_TASK DETAILS_
Print each line below verbatim, skipping every picture.

[DATA BELOW Boundary: Start]

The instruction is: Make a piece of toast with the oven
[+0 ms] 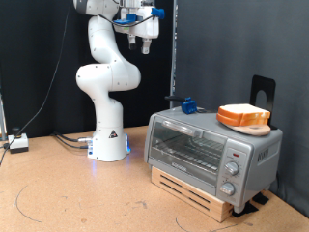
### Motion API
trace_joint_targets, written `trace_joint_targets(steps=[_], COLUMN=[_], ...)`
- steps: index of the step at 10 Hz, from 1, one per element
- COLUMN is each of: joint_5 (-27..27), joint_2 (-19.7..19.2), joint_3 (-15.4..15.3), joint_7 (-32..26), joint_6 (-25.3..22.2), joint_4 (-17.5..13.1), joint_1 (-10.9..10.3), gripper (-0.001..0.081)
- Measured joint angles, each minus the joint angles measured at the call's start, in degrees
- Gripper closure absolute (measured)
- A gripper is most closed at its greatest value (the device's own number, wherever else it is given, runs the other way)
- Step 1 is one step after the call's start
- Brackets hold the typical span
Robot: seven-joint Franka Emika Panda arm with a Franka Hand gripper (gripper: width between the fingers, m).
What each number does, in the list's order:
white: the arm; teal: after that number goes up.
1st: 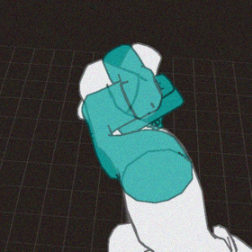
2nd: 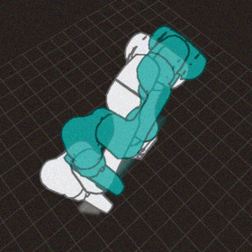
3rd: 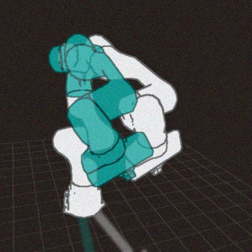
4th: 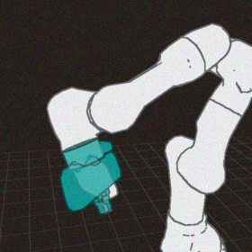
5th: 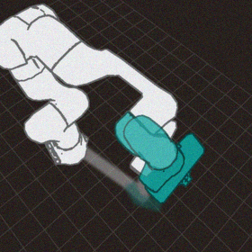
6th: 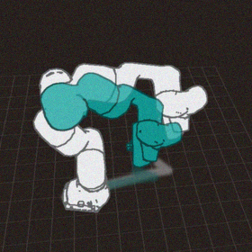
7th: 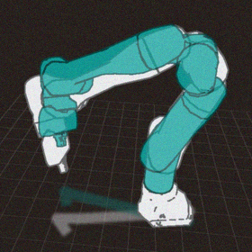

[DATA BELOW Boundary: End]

_OUTPUT OF THE EXERCISE_
The instruction is: Make a piece of toast with the oven
[+0 ms] 
### Motion API
trace_joint_targets, written `trace_joint_targets(steps=[_], COLUMN=[_], ...)`
- steps: index of the step at 10 Hz, from 1, one per element
- COLUMN is each of: joint_5 (-27..27), joint_2 (-19.7..19.2), joint_3 (-15.4..15.3), joint_7 (-32..26), joint_6 (-25.3..22.2), joint_4 (-17.5..13.1), joint_1 (-10.9..10.3), gripper (-0.001..0.081)
- Measured joint angles, each minus the joint angles measured at the call's start, in degrees
- Gripper closure absolute (measured)
- A gripper is most closed at its greatest value (the device's own number, wherever else it is given, runs the other way)
- Step 1 is one step after the call's start
- Brackets hold the typical span
Robot: seven-joint Franka Emika Panda arm with a Franka Hand gripper (gripper: width between the fingers, m).
What each number does, in the list's order:
white: the arm; teal: after that number goes up.
1st: 
2nd: 
3rd: 
4th: 
5th: 
6th: 
7th: 

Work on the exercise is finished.